Se sentía como águila frente a gaviota. Nunca con vuelo bajo. Toda analogía tendía
acertar. Del tipo fuera. Y tratándose de una presumida loca, aceptó cualquier
comparación. Con cualquier amenaza sus esquivos a las fieras de la libertad, ella se
defendía. No le fue como al “libre”, de Nino Bravo. Ella sí tenía casi veinte años, o ya
los tendrá, no me acuerdo. No cayó “tendida en el suelo”, y escuchaba la voz que la
llamaba. Pero desde su destino. No desde el camino que había dejado.
En el trayecto, quedaba yo, como un obrero de compañía eléctrica. Aunque la ataba, las
cuerdas sujetaban toda su cintura. Y ella, pensaba haberla cortado. Pero no. Nunca se
quebró el vínculo de sujeción. Preciso, de una sujeción de nobleza, no de apremio. De
tal modo que soltaba del hilo invisible entre los dos. Avanzaba inconsciente hacia su
territorio. A pesar de toda lo que había andado, seguía siendo objeto de un contacto
invisible.
¡Ah! ¡No! ¡Me equivoqué! Son dos cuerdas: una la ata a ella; la otra, a mí. Yo también
avanzaba, y también estaba sujeto. Y ¡Qué tal! Justo cuando bajaba el telón; justo
cuando el relato acariciaba el ocaso, un dedo.
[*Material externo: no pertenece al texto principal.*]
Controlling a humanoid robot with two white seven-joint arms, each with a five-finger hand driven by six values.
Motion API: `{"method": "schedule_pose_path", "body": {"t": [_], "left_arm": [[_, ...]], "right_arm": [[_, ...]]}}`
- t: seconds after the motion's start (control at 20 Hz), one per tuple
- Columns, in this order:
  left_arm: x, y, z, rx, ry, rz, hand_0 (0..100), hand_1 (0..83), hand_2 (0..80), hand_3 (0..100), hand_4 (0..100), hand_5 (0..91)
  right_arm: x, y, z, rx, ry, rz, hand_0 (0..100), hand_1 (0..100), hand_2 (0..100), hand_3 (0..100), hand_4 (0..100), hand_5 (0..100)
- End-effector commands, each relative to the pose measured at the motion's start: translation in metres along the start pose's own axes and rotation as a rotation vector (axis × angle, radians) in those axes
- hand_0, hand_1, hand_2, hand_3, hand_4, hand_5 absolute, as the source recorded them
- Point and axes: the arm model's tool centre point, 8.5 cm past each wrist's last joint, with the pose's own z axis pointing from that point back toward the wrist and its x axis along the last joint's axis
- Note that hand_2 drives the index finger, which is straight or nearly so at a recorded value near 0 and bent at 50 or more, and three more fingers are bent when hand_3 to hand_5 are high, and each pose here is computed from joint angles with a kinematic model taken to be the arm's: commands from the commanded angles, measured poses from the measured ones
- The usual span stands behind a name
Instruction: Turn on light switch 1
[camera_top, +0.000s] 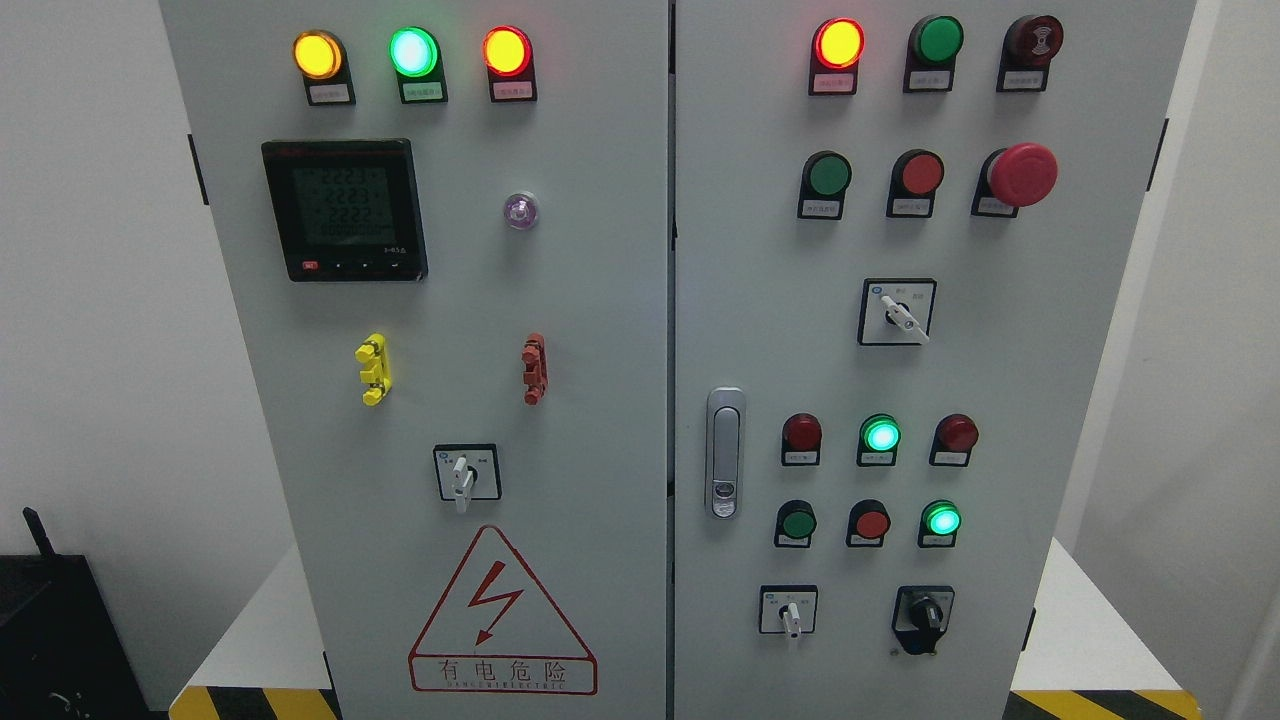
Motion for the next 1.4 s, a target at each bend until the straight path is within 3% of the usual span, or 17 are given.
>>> {"method": "schedule_pose_path", "body": {"t": [0.0,0.1,0.4,0.7,0.9,1.35], "left_arm": [[0.161,0.057,0.027,0.073,-0.49,-0.094,44,18.9,0.0,18,26,0.0],[0.174,0.058,0.03,0.082,-0.529,-0.099,45,20.5,0.0,19,28,0.0],[0.258,0.048,0.052,0.09,-0.783,-0.151,49,24.9,12.2,30,38,0.1],[0.315,0.036,0.065,0.081,-0.972,-0.168,52,26.6,17.8,33,43,7.1],[0.337,0.022,0.057,0.05,-1.039,-0.142,55,27.0,20.2,35,47,15.8],[0.389,-0.007,0.043,0.036,-1.083,-0.047,58,31.0,25.1,39,52,20.4]], "right_arm": [[0.0,0.0,0.0,0.0,0.002,-0.024,0,0,0,0,0,0],[0.0,0.0,0.0,0.0,0.002,-0.024,0,0,0,0,0,0],[0.0,0.0,0.0,0.0,0.002,-0.024,0,0,0,0,0,0],[0.0,0.0,0.0,0.0,0.002,-0.024,0,0,0,0,0,0],[0.0,0.0,0.0,0.0,0.002,-0.024,0,0,0,0,0,0],[0.0,0.0,0.0,0.0,0.002,-0.024,0,0,0,0,0,0]]}}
No, mentira, dos dedos, suavemente
tocaron mi hombre. Giré y ahí estaba: ella. Su saludo fue: ¡Sorpresa! el contacto no es
invisible. Ambos estamos unidos, y ¿Adivina qué? Te llevé hacia mí. Ya no estás en el
teatro! Tu cuerda, más bien mi cuerda, te trajo aquí: A la libertad.